I keep thinking that we, as parents, have failed our kids. I look back at the example I have tried to give them: personal accountability, Christian-based morality, and the civic responsibility. Their take on these three things are different from what I described to them. Perhaps you as a parent have a similar experience.
Alexis de Tocqueville, in “Democracy in America (1835-1840)” identified the distinctive character of American civilization in the unforced blending of “the spirit of religion and the spirit of liberty.” He saw that in America, unlike revolutionary France, liberty did not assert itself against religion but rather saw in it the divine source of its rights. Religion reminded a commercially minded people about the things of the spirit and prevented them from succumbing to an excessive engrossment in material things.
According to de Toqueville, the moral world, informed by religion, resists the pull of lawlessness and limitless self-assertion. It gives human beings a sense of limits and an understanding of the ends and purposes towards human freedom. Dictators and any authoritarian government, on the other hand, have contempt for all restraints, and thus religion.

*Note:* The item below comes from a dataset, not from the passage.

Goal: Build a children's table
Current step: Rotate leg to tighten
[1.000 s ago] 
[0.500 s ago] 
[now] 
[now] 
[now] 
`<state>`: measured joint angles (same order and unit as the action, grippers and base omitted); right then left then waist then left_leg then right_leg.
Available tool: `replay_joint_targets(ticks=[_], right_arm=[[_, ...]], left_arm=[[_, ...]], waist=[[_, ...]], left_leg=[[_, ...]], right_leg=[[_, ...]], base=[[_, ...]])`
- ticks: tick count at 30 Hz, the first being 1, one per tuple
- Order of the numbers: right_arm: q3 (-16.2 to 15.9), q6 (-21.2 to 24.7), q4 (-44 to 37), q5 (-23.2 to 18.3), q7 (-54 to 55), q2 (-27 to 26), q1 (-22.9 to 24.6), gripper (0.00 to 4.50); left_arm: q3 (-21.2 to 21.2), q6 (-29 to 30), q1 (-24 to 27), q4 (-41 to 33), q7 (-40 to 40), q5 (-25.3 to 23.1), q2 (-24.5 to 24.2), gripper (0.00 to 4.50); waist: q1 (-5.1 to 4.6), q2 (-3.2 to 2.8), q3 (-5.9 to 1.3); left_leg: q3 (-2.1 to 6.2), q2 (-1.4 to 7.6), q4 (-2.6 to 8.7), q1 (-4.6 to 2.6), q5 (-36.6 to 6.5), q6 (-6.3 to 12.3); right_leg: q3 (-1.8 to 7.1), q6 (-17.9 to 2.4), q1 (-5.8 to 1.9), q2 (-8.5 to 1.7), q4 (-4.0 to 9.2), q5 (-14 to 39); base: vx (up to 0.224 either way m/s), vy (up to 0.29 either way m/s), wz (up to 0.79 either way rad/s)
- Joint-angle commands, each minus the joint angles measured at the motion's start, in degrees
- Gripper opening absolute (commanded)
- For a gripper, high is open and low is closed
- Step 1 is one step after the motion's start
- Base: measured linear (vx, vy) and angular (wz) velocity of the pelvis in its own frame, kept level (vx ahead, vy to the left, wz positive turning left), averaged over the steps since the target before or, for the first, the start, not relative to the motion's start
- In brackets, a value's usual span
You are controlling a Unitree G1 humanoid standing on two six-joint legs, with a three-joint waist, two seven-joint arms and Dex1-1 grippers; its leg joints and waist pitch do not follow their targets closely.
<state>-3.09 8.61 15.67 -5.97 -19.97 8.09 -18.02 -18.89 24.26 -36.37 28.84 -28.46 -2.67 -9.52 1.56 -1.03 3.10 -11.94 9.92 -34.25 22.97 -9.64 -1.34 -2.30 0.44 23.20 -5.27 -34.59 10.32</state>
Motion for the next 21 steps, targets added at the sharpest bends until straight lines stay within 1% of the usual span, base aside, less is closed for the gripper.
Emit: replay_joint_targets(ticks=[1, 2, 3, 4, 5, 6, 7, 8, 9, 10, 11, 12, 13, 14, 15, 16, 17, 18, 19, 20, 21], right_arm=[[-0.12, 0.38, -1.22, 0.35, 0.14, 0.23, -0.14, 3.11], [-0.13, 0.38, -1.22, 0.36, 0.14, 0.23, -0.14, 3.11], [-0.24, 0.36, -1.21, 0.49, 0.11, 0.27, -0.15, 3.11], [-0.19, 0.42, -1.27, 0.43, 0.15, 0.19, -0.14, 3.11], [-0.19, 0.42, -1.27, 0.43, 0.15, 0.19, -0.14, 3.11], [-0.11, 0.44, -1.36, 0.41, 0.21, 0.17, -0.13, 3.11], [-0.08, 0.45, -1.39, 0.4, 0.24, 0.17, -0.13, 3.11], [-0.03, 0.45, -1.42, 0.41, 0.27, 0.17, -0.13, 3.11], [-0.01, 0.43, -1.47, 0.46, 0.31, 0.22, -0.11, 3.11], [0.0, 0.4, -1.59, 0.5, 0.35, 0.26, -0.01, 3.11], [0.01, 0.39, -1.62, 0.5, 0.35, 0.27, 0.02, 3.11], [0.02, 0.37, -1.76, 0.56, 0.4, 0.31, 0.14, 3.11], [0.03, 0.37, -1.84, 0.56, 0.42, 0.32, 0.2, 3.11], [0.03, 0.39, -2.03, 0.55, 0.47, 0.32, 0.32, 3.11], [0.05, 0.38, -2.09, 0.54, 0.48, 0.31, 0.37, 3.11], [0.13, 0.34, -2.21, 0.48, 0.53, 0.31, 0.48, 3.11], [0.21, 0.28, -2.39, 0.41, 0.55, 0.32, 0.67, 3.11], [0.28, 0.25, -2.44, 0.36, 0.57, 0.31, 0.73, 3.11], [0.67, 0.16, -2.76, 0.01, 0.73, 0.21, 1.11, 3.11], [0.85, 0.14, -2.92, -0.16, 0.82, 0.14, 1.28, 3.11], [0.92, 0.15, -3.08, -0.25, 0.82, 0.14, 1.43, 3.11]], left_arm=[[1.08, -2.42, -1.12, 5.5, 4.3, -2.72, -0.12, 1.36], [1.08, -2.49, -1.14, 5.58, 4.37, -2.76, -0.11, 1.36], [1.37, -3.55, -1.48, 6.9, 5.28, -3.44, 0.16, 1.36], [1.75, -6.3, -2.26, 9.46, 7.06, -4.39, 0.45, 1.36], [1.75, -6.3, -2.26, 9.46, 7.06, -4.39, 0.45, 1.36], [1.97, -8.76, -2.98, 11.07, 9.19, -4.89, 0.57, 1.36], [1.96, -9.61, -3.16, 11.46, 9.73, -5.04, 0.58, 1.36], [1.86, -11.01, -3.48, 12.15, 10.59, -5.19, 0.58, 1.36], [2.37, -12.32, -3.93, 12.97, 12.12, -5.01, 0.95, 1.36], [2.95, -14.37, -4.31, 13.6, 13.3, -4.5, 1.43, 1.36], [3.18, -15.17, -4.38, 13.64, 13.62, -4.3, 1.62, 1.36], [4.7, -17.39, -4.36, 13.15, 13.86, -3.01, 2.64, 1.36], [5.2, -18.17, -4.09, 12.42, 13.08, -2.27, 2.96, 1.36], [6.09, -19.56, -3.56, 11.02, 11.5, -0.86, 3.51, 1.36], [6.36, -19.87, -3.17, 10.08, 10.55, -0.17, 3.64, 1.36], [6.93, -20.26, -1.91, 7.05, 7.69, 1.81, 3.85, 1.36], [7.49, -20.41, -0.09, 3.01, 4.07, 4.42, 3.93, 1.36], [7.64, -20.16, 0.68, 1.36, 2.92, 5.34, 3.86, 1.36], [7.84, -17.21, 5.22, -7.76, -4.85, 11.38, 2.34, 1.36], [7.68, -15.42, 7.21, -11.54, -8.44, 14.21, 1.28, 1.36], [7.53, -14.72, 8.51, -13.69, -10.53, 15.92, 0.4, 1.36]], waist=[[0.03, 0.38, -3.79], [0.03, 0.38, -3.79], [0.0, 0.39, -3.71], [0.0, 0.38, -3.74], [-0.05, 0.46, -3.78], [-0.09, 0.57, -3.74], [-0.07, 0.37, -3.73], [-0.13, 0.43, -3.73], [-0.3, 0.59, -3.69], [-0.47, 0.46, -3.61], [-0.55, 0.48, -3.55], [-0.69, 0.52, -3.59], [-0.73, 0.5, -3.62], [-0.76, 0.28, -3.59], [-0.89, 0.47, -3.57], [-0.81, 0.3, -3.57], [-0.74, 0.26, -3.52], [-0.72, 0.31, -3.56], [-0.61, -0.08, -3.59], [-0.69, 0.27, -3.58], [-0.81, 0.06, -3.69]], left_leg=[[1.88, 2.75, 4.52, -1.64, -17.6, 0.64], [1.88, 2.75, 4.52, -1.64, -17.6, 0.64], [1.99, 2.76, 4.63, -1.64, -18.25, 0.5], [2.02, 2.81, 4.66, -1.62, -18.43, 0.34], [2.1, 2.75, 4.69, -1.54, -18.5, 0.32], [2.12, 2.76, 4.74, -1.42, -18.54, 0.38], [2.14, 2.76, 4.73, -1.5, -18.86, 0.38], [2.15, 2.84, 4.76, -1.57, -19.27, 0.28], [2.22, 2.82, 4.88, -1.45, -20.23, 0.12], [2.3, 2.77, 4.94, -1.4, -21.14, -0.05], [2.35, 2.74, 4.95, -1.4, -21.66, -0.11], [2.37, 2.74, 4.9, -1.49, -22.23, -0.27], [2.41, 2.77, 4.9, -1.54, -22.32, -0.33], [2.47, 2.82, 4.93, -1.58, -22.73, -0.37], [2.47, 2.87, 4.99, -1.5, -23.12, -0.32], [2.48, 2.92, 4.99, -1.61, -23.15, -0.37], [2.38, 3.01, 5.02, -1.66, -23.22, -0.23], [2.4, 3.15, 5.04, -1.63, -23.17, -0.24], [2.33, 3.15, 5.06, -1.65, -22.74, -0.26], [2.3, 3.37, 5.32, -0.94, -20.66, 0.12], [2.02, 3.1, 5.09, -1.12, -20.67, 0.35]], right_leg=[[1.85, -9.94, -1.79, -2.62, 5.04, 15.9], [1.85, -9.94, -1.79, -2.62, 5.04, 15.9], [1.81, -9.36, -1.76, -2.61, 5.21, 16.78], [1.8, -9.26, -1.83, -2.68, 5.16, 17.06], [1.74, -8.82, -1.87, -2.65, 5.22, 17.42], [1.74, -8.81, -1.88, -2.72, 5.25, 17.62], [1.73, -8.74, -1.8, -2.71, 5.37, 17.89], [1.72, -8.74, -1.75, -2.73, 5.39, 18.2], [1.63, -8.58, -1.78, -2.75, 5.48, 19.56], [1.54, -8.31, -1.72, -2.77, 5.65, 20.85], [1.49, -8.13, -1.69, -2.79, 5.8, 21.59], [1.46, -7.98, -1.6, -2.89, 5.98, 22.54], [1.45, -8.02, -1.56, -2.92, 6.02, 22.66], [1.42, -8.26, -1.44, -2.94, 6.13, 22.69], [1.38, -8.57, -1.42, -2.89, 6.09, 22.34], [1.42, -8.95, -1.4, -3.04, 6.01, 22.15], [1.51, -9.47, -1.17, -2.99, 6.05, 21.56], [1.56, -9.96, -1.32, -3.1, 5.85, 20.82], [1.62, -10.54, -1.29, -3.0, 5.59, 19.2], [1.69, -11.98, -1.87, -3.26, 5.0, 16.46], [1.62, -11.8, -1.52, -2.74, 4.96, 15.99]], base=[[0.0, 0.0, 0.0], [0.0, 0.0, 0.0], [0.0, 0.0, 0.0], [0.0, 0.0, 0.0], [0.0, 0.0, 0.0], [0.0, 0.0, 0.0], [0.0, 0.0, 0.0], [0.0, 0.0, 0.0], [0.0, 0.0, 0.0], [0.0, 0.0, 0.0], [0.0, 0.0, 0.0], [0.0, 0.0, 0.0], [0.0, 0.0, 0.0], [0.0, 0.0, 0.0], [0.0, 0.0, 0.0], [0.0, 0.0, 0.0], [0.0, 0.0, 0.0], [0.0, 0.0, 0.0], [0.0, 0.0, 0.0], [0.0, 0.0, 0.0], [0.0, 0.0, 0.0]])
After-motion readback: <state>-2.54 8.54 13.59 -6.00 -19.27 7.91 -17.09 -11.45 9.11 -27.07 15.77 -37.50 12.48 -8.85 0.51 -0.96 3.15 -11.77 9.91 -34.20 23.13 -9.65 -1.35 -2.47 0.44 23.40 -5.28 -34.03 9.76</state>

The American experiment has carried this understanding of the connection between religion and democratic liberty and our political heritage always discreetly bowed before the sovereignty of God resisting the push of moral relativism and indifference to truth.
The reversal of Christian values is now seen on human sinfulness as a universal attribute, or on humility — and with it, the concomitant need for repentance, forgiveness, and mutual accountability. Those accredited with “victimhood” are said to be without sin, thus having no need for humility and self-limitation. Victimizers, ever more arbitrarily defined, are condemned as guilty for who they are rather than what they have done.
In an Open Letter, Daniel J. Mahoney, along with 1,000 other similarly concerned scholars expressed their concerns of this new worldview:
“In this worldview, aggressive secularism and moralism go hand in hand with the reckless condemnation of whole groups and peoples. “White privilege,” for example, plays the same role that “kulaks,” Jews, and class enemies played in the totalitarian ideologies of the 20th century. (If the practice is not yet totalitarian, the theory most certainly is.) The deification of alleged “victims” and the demonization of the police and the majority population invites ostracism and “canceling” of many imperfect but decent people. Such acts of “woke” despotism are made possible by an arbitrary repudiation of common morality, religious humility, and the awareness of shared imperfection, all of which make repentance and forgiveness possible.“
It saddens me to see current movements mock biblical religion, common morality, and the traditional family. If we take Tocqueville’s observations seriously, we should conclude that a civilization that vilifies and dismisses religion and traditional morality would be a dark one.
Will our youth, as they forge their future choose this type of society? Or are they simply too busy with life to notice where it is taking them? Will they wake up before is too late? Or are they choosing a Utopian world I fail to see?